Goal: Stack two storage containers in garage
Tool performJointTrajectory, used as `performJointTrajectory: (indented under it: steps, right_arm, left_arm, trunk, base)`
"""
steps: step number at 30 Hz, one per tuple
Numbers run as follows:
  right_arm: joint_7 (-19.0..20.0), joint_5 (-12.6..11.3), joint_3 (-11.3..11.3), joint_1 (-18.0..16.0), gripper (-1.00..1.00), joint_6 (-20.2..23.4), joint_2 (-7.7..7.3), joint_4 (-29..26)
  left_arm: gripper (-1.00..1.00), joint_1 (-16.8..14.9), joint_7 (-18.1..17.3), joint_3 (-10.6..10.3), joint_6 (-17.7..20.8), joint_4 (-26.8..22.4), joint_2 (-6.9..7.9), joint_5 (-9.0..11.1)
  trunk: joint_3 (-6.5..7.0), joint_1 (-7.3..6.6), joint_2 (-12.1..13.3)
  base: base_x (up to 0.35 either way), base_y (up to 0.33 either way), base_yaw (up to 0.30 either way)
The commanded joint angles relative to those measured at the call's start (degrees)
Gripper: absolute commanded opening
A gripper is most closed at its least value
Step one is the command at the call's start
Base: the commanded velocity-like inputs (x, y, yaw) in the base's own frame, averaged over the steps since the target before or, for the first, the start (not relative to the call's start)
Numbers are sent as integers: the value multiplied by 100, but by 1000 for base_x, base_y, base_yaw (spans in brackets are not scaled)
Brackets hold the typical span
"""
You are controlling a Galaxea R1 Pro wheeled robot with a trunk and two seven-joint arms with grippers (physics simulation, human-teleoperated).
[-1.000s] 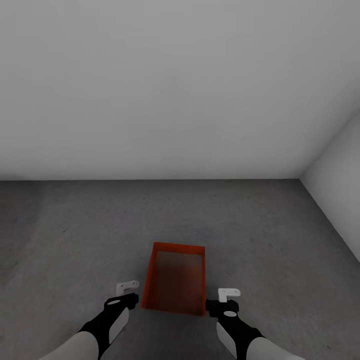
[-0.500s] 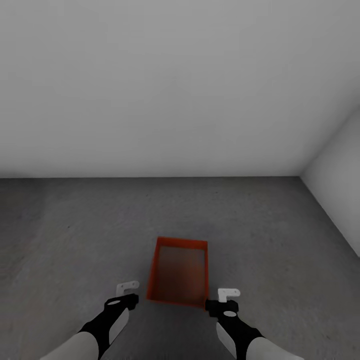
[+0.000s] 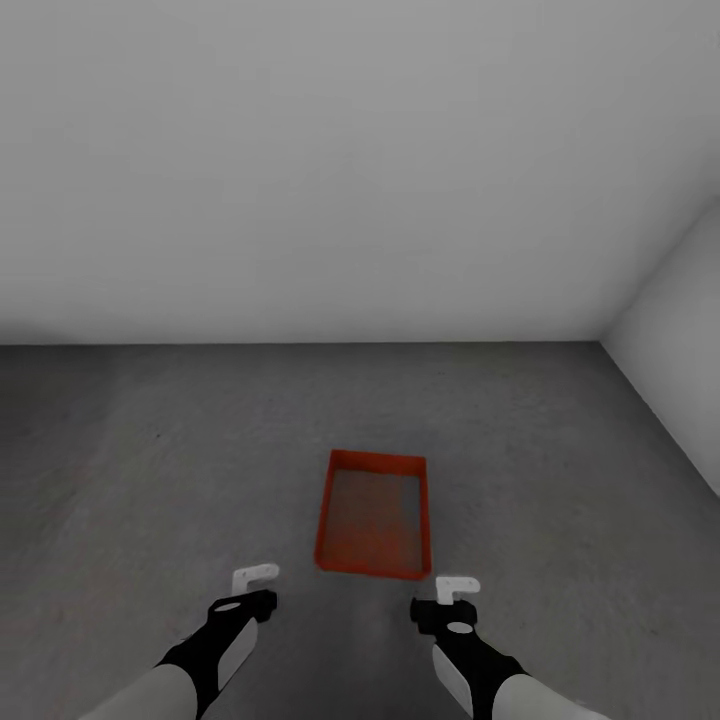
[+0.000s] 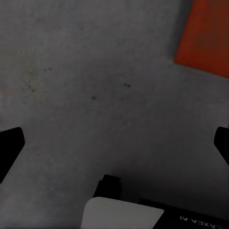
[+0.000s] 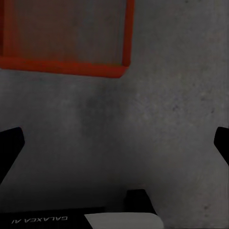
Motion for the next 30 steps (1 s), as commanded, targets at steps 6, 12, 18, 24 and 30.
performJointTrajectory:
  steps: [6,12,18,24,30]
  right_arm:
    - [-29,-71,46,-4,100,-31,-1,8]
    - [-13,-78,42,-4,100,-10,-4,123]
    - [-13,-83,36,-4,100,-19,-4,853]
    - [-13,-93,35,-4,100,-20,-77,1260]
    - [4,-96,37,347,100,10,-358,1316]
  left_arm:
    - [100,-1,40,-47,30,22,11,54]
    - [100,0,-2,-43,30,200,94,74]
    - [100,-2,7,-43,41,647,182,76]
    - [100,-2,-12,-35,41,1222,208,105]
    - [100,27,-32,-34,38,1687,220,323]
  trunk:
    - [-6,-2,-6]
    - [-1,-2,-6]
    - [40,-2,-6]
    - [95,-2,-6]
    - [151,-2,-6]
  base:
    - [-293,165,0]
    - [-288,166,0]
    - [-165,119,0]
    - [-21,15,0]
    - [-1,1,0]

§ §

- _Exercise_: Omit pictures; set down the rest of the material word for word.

- _Answer area_:
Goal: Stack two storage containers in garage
Tool performJointTrajectory, used as `performJointTrajectory: (indented under it: steps, right_arm, left_arm, trunk, base)`
"""
steps: step number at 30 Hz, one per tuple
Numbers run as follows:
  right_arm: joint_7 (-19.0..20.0), joint_5 (-12.6..11.3), joint_3 (-11.3..11.3), joint_1 (-18.0..16.0), gripper (-1.00..1.00), joint_6 (-20.2..23.4), joint_2 (-7.7..7.3), joint_4 (-29..26)
  left_arm: gripper (-1.00..1.00), joint_1 (-16.8..14.9), joint_7 (-18.1..17.3), joint_3 (-10.6..10.3), joint_6 (-17.7..20.8), joint_4 (-26.8..22.4), joint_2 (-6.9..7.9), joint_5 (-9.0..11.1)
  trunk: joint_3 (-6.5..7.0), joint_1 (-7.3..6.6), joint_2 (-12.1..13.3)
  base: base_x (up to 0.35 either way), base_y (up to 0.33 either way), base_yaw (up to 0.30 either way)
The commanded joint angles relative to those measured at the call's start (degrees)
Gripper: absolute commanded opening
A gripper is most closed at its least value
Step one is the command at the call's start
Base: the commanded velocity-like inputs (x, y, yaw) in the base's own frame, averaged over the steps since the target before or, for the first, the start (not relative to the call's start)
Numbers are sent as integers: the value multiplied by 100, but by 1000 for base_x, base_y, base_yaw (spans in brackets are not scaled)
Brackets hold the typical span
"""
You are controlling a Galaxea R1 Pro wheeled robot with a trunk and two seven-joint arms with grippers (physics simulation, human-teleoperated).
[-1.000s] 
[-0.500s] 
[+0.000s] 
[+0.000s] 
[+0.000s] 
Motion for the next 30 steps (1 s), as commanded, targets at steps 6, 12, 18, 24 and 30.
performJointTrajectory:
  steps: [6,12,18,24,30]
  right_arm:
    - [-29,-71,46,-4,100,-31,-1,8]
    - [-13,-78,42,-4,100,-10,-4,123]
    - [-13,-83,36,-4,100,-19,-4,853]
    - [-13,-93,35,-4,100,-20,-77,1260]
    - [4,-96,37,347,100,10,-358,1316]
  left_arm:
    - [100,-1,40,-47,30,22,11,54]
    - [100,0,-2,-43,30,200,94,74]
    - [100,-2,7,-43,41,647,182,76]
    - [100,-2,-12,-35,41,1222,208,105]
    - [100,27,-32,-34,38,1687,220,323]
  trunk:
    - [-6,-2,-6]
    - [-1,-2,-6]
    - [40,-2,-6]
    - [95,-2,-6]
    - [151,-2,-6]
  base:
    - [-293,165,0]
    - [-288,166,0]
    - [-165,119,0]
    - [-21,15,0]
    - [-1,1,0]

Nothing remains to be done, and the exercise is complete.